Scientific classification
- Kingdom: Plantae
- Clade: Tracheophytes
- Clade: Angiosperms
- Clade: Magnoliids
- Order: Laurales
- Family: Lauraceae
- Genus: Endiandra
- Species: E. discolor
- Binomial name: Endiandra discolor Benth.

= Endiandra discolor =

- Authority: Benth.
- Conservation status: LC

Species of flowering plant

Endiandra discolor is a tree in the family Lauraceae, native to eastern Australia from central New South Wales to northeastern Queensland. Common names include rose walnut and domatia tree. It grows in tropical, subtropical or warm temperate rainforest, particularly on the poorer volcanic soil types, and alluvial soil near streams. It was first described in 1870, and has been given the conservation status of least concern.

== Description ==
Endiandra discolor is a tree up to 25 m tall and very often buttressed. The bark is brown or brownish grey, smooth on younger trees. The bark of older trees is rougher, with small depressions in the bark which are sometimes inhabited by insects.

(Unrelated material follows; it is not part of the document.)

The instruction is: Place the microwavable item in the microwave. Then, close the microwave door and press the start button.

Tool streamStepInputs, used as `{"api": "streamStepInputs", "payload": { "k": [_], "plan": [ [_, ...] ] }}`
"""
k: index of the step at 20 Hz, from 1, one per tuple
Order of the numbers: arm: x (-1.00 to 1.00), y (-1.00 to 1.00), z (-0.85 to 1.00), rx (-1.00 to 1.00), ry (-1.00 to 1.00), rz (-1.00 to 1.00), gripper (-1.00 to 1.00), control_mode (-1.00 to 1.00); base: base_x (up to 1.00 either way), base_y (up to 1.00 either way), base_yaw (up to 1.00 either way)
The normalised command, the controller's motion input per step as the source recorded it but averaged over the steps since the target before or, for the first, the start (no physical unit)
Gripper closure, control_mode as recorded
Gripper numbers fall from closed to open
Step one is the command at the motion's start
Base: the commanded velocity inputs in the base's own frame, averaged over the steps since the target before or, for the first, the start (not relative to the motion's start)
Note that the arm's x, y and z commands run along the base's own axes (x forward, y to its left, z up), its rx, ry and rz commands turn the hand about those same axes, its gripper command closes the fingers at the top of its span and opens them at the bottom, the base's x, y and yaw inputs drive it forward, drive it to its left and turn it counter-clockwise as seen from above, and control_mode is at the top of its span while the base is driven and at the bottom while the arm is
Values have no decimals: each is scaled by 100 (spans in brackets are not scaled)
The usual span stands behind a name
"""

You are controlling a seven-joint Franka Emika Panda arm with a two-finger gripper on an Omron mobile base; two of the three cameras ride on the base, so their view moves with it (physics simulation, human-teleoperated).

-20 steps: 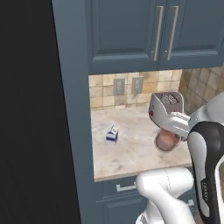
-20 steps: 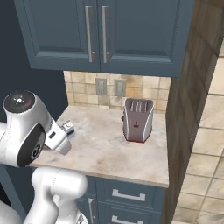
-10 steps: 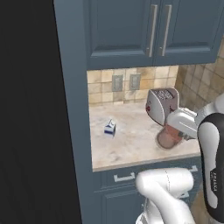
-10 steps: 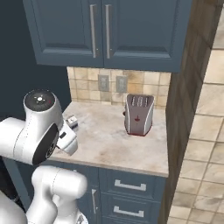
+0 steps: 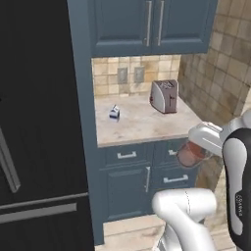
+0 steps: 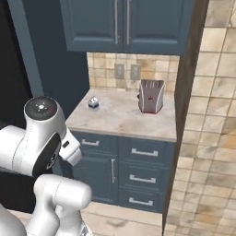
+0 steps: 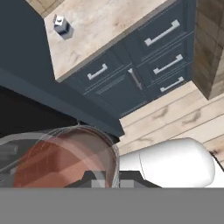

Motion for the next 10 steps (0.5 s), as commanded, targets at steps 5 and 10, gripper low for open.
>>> {"api": "streamStepInputs", "payload": {
  "k": [5, 10],
  "plan": [
    [0, 0, 0, 0, 0, 0, 100, 100, -79, 45, 0],
    [0, 0, 0, 0, 0, 0, 100, 100, -55, 58, 0]
  ]
}}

Twigs and new shoots are covered with fine pale brown to white hairs, and twigs are fluted.

The leaves are simple and arranged alternately on the twigs, measuring up to 10 cm long and 5 cm wide. They are glabrous above and dull grey-green to white below, and held on a petiole (leaf stalk) up to 10 mm long. They are elliptic to ovate with 3–7 lateral veins either side of the midrib, and conspicuous foveoles at their junction with the midrib.

Inflorescences are panicles produced in the and are shorter than or as long as the leaves. The scented, creamy green flowers are small and , measuring about 2 mm long and 5 mm wide, with three inner and three outer tepals.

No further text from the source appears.